Description
Enhanced Seasonal Decomposition of Time Series by Loess.
Description
Decompose a time series into seasonal, trend, and remainder components using an implementation of Seasonal Decomposition of Time Series by Loess (STL) that provides several enhancements over the STL method in the stats package. These enhancements include handling missing values, providing higher order (quadratic) loess smoothing with automated parameter choices, frequency component smoothing beyond the seasonal and trend components, and some basic plot methods for diagnostics.
README.md
stlplus
This package contains enhancements to the Seasonal Trend Decomposition using Loess (STL) implementation that comes with base R, stl()
.
Here are some of the added features over stl()
:
- Can handle NA values
- Higher order loess smoothing (more than just local constant and linear)
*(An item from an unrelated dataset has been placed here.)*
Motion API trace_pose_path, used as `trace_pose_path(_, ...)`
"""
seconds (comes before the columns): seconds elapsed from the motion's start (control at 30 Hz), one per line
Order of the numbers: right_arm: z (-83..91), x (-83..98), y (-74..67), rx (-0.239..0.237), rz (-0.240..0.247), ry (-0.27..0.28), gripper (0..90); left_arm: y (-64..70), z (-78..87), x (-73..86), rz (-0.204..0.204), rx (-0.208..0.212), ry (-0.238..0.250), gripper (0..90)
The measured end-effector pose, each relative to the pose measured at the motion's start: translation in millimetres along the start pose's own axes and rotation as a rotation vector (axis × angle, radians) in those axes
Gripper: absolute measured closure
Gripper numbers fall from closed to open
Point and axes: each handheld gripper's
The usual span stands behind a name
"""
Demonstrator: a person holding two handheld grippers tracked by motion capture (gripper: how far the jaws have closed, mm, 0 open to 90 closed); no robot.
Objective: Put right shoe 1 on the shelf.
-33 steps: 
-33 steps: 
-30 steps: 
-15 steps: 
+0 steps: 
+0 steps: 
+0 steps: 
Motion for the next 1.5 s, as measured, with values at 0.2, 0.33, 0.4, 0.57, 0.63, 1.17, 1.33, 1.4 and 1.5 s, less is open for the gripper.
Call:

- Automated parameter choices for local quadratic
- Frequency component smoothing beyond seasonal and trend
- Plot methods for diagnostics
For (very) experimental inference, prediction, and variance reduction at endpoints, see the operator package.
References
- Cleveland, R. B., Cleveland, W. S., McRae, J. E., & Terpenning, I. (1990). STL: A seasonal-trend decomposition procedure based on loess. Journal of Official Statistics, 6(1), 3-73.
- Hafen, R. P. "Local regression models: Advancements, applications, and new methods." (2010).
Installation
devtools::install_github("hafen/stlplus")
License
This software is released under the BSD license. Please read the license document.